What the task asks:
Excluding images, repeat the data exactly as given.

---------- Data ----------

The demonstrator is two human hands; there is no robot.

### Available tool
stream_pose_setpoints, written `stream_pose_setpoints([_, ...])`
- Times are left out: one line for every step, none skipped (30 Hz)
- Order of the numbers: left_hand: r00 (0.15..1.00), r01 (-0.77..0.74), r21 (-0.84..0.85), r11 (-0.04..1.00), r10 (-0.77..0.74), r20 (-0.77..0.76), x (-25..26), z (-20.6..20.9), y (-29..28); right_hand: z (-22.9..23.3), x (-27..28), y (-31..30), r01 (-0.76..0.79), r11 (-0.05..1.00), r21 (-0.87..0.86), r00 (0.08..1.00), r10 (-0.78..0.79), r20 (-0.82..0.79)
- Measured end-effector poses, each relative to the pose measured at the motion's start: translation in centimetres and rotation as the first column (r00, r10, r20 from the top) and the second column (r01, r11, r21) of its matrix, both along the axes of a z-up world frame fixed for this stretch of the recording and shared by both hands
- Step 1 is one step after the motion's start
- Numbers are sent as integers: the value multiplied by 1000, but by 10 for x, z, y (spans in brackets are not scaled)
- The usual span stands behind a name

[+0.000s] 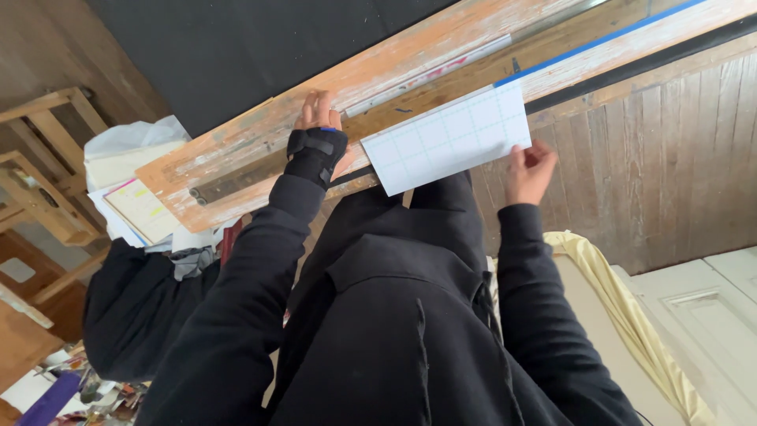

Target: Preparing and cutting grid paper to fit into a picture frame.

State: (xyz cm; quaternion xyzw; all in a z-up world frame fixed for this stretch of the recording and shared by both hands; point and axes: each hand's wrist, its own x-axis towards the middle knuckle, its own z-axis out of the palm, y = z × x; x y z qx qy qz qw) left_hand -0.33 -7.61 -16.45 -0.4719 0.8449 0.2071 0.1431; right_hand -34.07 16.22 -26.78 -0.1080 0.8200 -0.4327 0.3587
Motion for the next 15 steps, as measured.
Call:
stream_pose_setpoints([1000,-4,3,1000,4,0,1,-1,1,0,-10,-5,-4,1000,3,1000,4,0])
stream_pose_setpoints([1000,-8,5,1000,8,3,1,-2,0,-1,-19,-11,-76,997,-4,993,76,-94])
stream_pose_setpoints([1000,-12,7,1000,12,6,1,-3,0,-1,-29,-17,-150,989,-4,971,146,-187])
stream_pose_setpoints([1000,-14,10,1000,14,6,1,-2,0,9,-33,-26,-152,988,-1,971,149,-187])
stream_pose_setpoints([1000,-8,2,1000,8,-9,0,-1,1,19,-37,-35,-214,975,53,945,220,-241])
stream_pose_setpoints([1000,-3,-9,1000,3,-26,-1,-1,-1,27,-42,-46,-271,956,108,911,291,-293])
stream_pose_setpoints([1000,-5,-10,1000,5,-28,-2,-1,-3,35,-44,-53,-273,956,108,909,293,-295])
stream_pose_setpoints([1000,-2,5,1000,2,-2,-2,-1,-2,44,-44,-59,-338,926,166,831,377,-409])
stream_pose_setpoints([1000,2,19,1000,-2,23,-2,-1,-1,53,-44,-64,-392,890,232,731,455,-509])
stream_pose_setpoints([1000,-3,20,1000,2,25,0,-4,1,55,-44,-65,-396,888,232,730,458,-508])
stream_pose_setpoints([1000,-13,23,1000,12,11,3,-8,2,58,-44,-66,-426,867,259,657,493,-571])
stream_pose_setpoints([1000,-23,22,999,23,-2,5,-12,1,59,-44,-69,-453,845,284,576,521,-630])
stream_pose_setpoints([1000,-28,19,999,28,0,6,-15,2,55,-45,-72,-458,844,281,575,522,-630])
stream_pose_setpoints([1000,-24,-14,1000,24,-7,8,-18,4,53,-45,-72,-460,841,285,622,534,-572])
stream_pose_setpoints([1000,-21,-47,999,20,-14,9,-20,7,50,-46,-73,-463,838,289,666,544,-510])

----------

Written reply:
The demonstrator is two human hands; there is no robot.

### Available tool
stream_pose_setpoints, written `stream_pose_setpoints([_, ...])`
- Times are left out: one line for every step, none skipped (30 Hz)
- Order of the numbers: left_hand: r00 (0.15..1.00), r01 (-0.77..0.74), r21 (-0.84..0.85), r11 (-0.04..1.00), r10 (-0.77..0.74), r20 (-0.77..0.76), x (-25..26), z (-20.6..20.9), y (-29..28); right_hand: z (-22.9..23.3), x (-27..28), y (-31..30), r01 (-0.76..0.79), r11 (-0.05..1.00), r21 (-0.87..0.86), r00 (0.08..1.00), r10 (-0.78..0.79), r20 (-0.82..0.79)
- Measured end-effector poses, each relative to the pose measured at the motion's start: translation in centimetres and rotation as the first column (r00, r10, r20 from the top) and the second column (r01, r11, r21) of its matrix, both along the axes of a z-up world frame fixed for this stretch of the recording and shared by both hands
- Step 1 is one step after the motion's start
- Numbers are sent as integers: the value multiplied by 1000, but by 10 for x, z, y (spans in brackets are not scaled)
- The usual span stands behind a name

[+0.000s] 

Target: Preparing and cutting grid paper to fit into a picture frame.

State: (xyz cm; quaternion xyzw; all in a z-up world frame fixed for this stretch of the recording and shared by both hands; point and axes: each hand's wrist, its own x-axis towards the middle knuckle, its own z-axis out of the palm, y = z × x; x y z qx qy qz qw) left_hand -0.33 -7.61 -16.45 -0.4719 0.8449 0.2071 0.1431; right_hand -34.07 16.22 -26.78 -0.1080 0.8200 -0.4327 0.3587
Motion for the next 15 steps, as measured.
Call:
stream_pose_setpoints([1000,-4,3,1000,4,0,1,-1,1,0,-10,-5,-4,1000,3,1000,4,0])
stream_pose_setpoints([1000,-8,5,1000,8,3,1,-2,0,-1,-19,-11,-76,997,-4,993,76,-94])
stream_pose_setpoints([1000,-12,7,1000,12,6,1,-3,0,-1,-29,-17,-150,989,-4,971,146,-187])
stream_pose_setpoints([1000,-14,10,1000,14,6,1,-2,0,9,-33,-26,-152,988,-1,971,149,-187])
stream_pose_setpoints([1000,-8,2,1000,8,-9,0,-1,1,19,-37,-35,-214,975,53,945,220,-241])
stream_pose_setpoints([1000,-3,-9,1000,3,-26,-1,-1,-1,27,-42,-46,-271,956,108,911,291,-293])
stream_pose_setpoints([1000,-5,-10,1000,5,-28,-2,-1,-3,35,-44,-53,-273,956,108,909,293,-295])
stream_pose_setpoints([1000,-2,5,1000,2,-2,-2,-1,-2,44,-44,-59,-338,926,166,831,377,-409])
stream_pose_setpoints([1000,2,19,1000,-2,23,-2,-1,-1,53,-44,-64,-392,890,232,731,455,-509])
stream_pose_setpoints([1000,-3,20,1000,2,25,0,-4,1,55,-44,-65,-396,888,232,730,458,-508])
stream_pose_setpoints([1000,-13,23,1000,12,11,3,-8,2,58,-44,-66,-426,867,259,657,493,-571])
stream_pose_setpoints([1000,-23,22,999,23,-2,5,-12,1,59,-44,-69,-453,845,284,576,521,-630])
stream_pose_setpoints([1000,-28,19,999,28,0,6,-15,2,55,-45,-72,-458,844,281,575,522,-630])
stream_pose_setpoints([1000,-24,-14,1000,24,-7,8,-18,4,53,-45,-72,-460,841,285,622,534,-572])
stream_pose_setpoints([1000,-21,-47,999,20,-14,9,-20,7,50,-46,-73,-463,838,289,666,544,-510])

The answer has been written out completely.